[Aim of the exercise]: Retype all of the data that follows, line for line.

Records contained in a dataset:
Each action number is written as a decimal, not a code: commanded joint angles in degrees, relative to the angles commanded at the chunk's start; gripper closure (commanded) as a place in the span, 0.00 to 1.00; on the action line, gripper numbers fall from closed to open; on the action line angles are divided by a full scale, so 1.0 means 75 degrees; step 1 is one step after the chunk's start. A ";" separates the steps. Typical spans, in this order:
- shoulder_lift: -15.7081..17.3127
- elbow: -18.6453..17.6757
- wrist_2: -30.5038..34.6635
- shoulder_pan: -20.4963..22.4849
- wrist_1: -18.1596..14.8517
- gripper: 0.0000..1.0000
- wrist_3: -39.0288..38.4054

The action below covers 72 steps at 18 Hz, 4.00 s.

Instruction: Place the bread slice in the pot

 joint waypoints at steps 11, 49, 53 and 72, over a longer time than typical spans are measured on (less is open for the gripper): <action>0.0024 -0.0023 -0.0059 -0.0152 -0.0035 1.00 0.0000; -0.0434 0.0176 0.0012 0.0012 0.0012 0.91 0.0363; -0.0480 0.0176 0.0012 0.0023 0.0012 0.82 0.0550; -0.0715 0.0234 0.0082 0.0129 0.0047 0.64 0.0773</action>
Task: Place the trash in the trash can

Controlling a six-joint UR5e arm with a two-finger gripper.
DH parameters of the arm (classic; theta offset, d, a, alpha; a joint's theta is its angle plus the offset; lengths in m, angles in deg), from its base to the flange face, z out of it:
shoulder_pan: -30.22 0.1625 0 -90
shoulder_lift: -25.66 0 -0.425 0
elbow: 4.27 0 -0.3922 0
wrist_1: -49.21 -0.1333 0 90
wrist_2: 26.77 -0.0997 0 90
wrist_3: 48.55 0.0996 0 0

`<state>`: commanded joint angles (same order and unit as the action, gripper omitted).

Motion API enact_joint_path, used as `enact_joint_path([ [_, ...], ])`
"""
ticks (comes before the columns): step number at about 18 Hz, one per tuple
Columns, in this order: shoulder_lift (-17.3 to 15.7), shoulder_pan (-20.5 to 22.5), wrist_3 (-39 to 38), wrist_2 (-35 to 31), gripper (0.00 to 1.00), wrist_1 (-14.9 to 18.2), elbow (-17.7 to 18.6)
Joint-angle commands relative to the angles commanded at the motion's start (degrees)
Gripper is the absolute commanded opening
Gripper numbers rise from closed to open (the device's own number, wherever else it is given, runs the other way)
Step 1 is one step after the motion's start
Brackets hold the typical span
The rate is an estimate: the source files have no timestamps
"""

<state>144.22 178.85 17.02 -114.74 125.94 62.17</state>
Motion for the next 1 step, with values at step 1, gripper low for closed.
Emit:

[Answer space]:
Each action number is written as a decimal, not a code: commanded joint angles in degrees, relative to the angles commanded at the chunk's start; gripper closure (commanded) as a place in the span, 0.00 to 1.00; on the action line, gripper numbers fall from closed to open; on the action line angles are divided by a full scale, so 1.0 means 75 degrees; step 1 is one step after the chunk's start. A ";" separates the steps. Typical spans, in this order:
- shoulder_lift: -15.7081..17.3127
- elbow: -18.6453..17.6757
- wrist_2: -30.5038..34.6635
- shoulder_pan: -20.4963..22.4849
- wrist_1: -18.1596..14.8517
- gripper: 0.0000..1.0000
- wrist_3: -39.0288..38.4054

The action below covers 72 steps at 18 Hz, 4.00 s.

Instruction: Place the bread slice in the pot

 joint waypoints at steps 11, 49, 53 and 72, over a longer time than typical spans are measured on (less is open for the gripper): <action>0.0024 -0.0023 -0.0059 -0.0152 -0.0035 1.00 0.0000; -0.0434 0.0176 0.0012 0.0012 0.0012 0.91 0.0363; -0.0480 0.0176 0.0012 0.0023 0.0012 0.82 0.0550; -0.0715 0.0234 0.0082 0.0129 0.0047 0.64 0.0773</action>
Task: Place the trash in the trash can

Controlling a six-joint UR5e arm with a two-finger gripper.
DH parameters of the arm (classic; theta offset, d, a, alpha; a joint's theta is its angle plus the offset; lengths in m, angles in deg), from its base to the flange face, z out of it:
shoulder_pan: -30.22 0.1625 0 -90
shoulder_lift: -25.66 0 -0.425 0
elbow: 4.27 0 -0.3922 0
wrist_1: -49.21 -0.1333 0 90
wrist_2: 26.77 -0.0997 0 90
wrist_3: 48.55 0.0996 0 0

`<state>`: commanded joint angles (same order and unit as the action, gripper omitted).

Motion API enact_joint_path, used as `enact_joint_path([ [_, ...], ])`
"""
ticks (comes before the columns): step number at about 18 Hz, one per tuple
Columns, in this order: shoulder_lift (-17.3 to 15.7), shoulder_pan (-20.5 to 22.5), wrist_3 (-39 to 38), wrist_2 (-35 to 31), gripper (0.00 to 1.00), wrist_1 (-14.9 to 18.2), elbow (-17.7 to 18.6)
Joint-angle commands relative to the angles commanded at the motion's start (degrees)
Gripper is the absolute commanded opening
Gripper numbers rise from closed to open (the device's own number, wherever else it is given, runs the other way)
Step 1 is one step after the motion's start
Brackets hold the typical span
The rate is an estimate: the source files have no timestamps
"""

<state>144.22 178.85 17.02 -114.74 125.94 62.17</state>
Motion for the next 1 step, with values at step 1, gripper low for closed.
Emit:

The answer contains nothing further.